- _Problem_
Where a line of the records holds the string "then", copy that line.

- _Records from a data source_
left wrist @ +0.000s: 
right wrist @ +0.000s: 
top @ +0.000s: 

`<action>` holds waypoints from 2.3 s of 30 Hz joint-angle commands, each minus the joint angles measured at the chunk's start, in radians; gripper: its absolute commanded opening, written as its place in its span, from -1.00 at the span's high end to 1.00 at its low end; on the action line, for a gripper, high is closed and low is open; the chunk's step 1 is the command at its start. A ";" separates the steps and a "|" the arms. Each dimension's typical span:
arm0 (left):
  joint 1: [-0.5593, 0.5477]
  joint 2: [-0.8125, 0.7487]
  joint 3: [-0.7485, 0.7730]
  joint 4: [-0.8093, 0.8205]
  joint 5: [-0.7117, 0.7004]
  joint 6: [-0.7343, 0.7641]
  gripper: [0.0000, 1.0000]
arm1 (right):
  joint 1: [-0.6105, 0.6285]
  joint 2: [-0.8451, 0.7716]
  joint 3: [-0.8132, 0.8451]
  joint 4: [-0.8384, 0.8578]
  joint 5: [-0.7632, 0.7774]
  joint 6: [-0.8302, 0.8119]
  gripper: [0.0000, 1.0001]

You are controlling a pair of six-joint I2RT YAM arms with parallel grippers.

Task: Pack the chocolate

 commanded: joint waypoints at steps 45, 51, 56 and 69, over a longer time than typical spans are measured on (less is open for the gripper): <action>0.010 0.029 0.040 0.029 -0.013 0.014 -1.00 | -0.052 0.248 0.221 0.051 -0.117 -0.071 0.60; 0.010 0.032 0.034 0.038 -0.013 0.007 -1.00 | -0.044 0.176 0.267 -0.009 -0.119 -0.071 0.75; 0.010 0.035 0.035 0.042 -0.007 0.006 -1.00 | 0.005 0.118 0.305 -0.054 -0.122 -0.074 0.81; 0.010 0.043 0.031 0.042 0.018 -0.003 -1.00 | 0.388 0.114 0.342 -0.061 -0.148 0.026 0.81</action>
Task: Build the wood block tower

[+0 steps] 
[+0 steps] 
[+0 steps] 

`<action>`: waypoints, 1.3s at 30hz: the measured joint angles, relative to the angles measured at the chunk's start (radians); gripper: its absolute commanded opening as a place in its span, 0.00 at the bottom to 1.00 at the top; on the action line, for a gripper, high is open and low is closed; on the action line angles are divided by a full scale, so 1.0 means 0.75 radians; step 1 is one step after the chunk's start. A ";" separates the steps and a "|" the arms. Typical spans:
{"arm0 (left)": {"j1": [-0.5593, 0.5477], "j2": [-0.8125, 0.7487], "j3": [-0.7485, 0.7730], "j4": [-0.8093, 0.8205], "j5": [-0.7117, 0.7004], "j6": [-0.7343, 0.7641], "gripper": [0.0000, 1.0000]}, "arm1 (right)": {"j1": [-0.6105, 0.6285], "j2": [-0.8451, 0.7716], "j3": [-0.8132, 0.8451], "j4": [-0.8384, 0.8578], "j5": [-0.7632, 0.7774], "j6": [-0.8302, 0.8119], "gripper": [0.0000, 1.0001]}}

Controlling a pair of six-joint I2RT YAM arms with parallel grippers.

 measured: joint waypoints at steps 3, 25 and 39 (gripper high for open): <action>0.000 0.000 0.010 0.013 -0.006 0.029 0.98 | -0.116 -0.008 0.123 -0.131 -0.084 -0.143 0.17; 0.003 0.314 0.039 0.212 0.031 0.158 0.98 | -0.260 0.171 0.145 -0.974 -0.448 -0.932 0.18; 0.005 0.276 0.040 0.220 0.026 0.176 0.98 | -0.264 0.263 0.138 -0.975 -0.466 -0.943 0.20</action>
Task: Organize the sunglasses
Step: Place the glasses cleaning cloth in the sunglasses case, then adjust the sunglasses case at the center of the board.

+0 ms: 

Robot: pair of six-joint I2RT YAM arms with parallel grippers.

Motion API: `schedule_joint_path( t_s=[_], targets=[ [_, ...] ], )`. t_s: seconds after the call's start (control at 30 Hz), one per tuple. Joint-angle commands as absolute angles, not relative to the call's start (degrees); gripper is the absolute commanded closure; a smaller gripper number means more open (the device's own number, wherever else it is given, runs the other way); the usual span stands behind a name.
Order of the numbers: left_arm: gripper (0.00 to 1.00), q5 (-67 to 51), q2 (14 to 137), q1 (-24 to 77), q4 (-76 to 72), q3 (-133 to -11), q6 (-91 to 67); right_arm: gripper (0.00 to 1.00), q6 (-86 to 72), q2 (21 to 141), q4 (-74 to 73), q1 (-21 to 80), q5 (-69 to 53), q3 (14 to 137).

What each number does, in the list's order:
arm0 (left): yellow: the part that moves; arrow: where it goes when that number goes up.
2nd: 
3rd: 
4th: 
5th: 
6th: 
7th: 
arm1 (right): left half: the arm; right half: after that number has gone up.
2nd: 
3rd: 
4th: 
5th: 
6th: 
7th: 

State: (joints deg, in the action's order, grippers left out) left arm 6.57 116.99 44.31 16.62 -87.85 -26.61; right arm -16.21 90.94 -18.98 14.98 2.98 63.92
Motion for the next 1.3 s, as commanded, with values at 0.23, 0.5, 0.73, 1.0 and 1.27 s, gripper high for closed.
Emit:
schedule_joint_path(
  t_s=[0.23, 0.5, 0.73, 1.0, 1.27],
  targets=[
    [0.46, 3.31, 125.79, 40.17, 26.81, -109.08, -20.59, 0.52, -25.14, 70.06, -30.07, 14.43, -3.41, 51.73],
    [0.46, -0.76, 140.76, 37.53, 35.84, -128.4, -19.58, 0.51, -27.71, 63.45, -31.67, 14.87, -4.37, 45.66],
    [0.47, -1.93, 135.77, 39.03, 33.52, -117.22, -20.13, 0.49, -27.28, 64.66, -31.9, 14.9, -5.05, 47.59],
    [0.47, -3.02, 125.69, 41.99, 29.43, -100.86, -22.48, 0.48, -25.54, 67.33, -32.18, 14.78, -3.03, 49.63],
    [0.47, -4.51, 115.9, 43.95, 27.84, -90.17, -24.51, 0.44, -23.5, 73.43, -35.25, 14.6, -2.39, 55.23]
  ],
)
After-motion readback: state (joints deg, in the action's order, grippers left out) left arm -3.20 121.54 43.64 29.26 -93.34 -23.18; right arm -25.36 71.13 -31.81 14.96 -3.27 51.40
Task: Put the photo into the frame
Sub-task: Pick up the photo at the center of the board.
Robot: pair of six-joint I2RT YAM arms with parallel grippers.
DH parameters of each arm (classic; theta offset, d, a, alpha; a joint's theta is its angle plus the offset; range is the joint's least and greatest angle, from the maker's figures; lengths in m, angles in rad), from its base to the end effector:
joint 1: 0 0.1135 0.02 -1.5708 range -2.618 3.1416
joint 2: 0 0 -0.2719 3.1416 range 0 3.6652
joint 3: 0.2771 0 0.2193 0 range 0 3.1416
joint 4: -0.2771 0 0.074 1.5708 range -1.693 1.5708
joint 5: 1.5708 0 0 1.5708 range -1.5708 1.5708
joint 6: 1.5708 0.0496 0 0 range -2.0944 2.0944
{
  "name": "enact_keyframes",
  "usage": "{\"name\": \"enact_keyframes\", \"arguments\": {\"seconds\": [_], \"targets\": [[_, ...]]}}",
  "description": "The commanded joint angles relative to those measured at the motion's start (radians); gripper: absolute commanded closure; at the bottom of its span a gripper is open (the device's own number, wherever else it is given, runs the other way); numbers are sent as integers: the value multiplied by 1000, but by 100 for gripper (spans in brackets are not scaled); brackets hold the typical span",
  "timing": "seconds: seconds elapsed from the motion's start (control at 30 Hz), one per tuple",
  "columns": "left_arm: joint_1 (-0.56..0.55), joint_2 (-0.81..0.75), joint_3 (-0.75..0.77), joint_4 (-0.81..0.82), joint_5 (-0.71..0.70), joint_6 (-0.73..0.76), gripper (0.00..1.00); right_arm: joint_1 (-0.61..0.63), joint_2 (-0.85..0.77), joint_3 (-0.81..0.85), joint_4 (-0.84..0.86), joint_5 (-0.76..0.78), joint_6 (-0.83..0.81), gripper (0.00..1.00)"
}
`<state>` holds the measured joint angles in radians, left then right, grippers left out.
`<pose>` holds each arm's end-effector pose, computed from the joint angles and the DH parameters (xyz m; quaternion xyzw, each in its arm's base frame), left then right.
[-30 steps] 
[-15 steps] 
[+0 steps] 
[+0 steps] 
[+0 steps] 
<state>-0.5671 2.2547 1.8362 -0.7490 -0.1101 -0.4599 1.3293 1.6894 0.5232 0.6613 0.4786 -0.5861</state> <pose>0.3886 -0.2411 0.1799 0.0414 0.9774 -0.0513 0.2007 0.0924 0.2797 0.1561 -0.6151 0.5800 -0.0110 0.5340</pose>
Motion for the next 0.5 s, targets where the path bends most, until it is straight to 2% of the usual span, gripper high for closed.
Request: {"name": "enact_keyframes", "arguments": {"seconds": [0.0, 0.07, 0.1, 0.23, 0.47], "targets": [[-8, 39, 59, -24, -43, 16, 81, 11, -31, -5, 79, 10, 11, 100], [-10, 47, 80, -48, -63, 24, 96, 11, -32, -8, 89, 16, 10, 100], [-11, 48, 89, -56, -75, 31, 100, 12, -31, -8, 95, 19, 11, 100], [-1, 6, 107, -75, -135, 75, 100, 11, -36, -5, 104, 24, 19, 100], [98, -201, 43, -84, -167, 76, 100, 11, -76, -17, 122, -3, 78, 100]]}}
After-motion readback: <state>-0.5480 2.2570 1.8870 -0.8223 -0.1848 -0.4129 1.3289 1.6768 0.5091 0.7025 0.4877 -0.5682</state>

- _Written answer_
Step: Place the glasses cleaning cloth in the sunglasses case, then adjust the sunglasses case at the center of the board.
`<state>` holds the measured joint angles in radians, left then right, grippers left out.
`<pose>` holds each arm's end-effector pose, computed from the joint angles and the DH parameters (xyz m; quaternion xyzw, each in its arm's base frame), left then right.

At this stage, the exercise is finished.